TASK INSTRUCTIONS:
Copy the following listing word for word.

※

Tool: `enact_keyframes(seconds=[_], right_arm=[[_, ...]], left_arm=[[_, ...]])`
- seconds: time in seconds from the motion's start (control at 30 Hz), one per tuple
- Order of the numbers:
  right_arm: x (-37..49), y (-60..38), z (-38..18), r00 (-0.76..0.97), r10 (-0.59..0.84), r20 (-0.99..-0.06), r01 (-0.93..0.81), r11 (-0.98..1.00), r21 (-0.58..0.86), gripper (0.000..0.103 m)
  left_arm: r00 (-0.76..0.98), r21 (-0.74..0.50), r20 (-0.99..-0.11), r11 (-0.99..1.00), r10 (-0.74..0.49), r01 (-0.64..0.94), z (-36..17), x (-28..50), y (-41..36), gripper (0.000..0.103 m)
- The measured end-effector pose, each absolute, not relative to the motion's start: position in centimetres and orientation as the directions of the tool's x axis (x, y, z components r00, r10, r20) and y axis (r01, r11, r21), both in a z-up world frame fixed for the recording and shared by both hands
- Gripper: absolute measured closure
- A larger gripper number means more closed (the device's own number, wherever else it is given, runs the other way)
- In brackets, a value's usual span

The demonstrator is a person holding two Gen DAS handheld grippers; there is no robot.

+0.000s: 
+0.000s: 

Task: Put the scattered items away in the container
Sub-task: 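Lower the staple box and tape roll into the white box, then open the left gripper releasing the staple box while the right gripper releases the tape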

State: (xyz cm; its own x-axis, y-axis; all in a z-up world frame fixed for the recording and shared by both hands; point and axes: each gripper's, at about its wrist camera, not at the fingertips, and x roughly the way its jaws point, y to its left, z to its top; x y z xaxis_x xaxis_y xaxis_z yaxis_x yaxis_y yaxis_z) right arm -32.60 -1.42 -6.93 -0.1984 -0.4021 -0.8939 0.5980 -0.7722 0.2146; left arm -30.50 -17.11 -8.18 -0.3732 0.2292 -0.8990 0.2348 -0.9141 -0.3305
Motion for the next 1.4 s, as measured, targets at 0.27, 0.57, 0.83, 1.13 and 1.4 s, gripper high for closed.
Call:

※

COMPLETED EXERCISE:
Tool: `enact_keyframes(seconds=[_], right_arm=[[_, ...]], left_arm=[[_, ...]])`
- seconds: time in seconds from the motion's start (control at 30 Hz), one per tuple
- Order of the numbers:
  right_arm: x (-37..49), y (-60..38), z (-38..18), r00 (-0.76..0.97), r10 (-0.59..0.84), r20 (-0.99..-0.06), r01 (-0.93..0.81), r11 (-0.98..1.00), r21 (-0.58..0.86), gripper (0.000..0.103 m)
  left_arm: r00 (-0.76..0.98), r21 (-0.74..0.50), r20 (-0.99..-0.11), r11 (-0.99..1.00), r10 (-0.74..0.49), r01 (-0.64..0.94), z (-36..17), x (-28..50), y (-41..36), gripper (0.000..0.103 m)
- The measured end-effector pose, each absolute, not relative to the motion's start: position in centimetres and orientation as the directions of the tool's x axis (x, y, z components r00, r10, r20) and y axis (r01, r11, r21), both in a z-up world frame fixed for the recording and shared by both hands
- Gripper: absolute measured closure
- A larger gripper number means more closed (the device's own number, wherever else it is given, runs the other way)
- In brackets, a value's usual span

The demonstrator is a person holding two Gen DAS handheld grippers; there is no robot.

+0.000s: 
+0.000s: 

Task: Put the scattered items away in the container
Sub-task: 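Lower the staple box and tape roll into the white box, then open the left gripper releasing the staple box while the right gripper releases the tape
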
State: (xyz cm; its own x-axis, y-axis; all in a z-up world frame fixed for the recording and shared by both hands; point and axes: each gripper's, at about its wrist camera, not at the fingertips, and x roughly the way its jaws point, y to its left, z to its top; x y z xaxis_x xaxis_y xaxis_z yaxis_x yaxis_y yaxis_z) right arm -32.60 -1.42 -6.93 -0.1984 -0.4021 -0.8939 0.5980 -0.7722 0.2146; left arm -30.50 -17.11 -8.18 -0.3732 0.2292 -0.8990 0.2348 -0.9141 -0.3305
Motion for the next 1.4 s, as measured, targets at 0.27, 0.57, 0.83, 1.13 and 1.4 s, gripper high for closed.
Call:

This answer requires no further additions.